Hobbes nous dit que le mot "liberté" est spécieux. Il existe de fait un contraste frappant entre la plénitude que peut donner l'énonciation du mot, comme dans le célèbre poème d'Eluard, et le sentiment de vide provoqué par la désolante diversité des usages concrets, parfois ouvertement contradictoires. Tôt ou tard, la réflexion bute sur la polarité de la liberté comme affirmation de l'ordre censé nous protéger de la licence, de l'anarchie ou du nihilisme, c'est-à-dire de la "fausse" liberté, ou comme négation de l'ordre dont les contraintes sont suspectées d'être oppressives et incompatibles avec la "vraie" liberté.

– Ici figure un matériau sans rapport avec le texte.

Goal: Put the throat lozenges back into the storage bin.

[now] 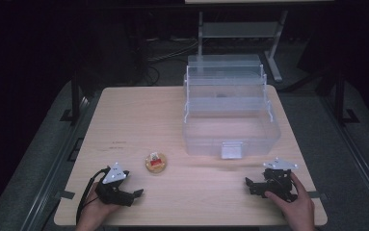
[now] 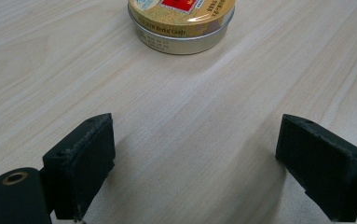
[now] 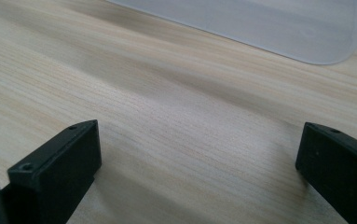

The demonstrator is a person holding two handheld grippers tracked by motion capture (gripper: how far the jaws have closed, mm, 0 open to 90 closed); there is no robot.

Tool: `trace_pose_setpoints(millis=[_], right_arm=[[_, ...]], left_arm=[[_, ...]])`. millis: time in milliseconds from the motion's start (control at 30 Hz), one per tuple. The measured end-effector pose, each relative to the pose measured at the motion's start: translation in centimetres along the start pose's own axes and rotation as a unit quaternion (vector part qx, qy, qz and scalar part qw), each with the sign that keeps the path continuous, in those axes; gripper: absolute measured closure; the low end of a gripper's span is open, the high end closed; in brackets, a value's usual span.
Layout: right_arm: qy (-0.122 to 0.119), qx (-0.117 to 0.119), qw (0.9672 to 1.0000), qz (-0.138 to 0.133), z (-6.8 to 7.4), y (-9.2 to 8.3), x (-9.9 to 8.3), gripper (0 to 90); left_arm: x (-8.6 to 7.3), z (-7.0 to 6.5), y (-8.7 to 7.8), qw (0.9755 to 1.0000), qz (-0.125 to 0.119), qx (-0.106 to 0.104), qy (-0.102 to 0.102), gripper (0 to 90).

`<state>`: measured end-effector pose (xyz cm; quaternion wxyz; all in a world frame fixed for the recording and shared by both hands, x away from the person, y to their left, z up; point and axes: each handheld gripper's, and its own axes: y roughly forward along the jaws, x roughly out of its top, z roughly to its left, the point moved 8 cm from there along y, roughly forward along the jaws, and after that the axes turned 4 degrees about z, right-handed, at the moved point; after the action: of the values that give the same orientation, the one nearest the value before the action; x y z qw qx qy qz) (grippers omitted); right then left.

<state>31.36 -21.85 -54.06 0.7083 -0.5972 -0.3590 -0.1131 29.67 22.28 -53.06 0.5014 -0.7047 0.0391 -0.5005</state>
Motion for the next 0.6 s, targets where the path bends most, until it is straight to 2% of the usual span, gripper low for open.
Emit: trace_pose_setpoints(millis=[400,600], right_arm=[[0.0,0.0,1.0,0.0,-0.01,0.0,0.0,0.0],[0.0,0.0,1.0,0.0,-0.01,0.0,0.0,0.0]], left_arm=[[-0.05,-0.01,-0.06,1.0,-0.001,-0.002,0.002,11.5],[-0.04,0.03,-0.19,1.0,0.007,-0.004,0.002,12.9]])
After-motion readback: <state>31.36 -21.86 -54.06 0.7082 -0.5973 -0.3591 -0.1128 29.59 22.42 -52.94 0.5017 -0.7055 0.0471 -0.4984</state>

Les contradictions entre les conceptions de l'ordre associées à la liberté donnent une justification à la conception de la liberté comme négation. Mais celle-ci est également difficile à tenir car elle risque de nier son objet en basculant dans la licence illimitée. Le conflit entre la liberté comme affirmation et la liberté comme négation n'est pas un défaut du concept. Il faut plutôt dire : la liberté est l'un des concepts qui servent à penser la production historique d'objets par l'activité collective et conflictuelle des hommes. L'oscillation entre ces deux pôles, qui peut être embarrassante au point d'inciter à n'en plus parler, montre que de tels concepts ont une structure ludique, au sens de ce qui fait l'intérêt de jeux intellectuels aussi futiles que les échecs. Ce livre peut se lire comme une introduction au jeu conceptuel de la liberté.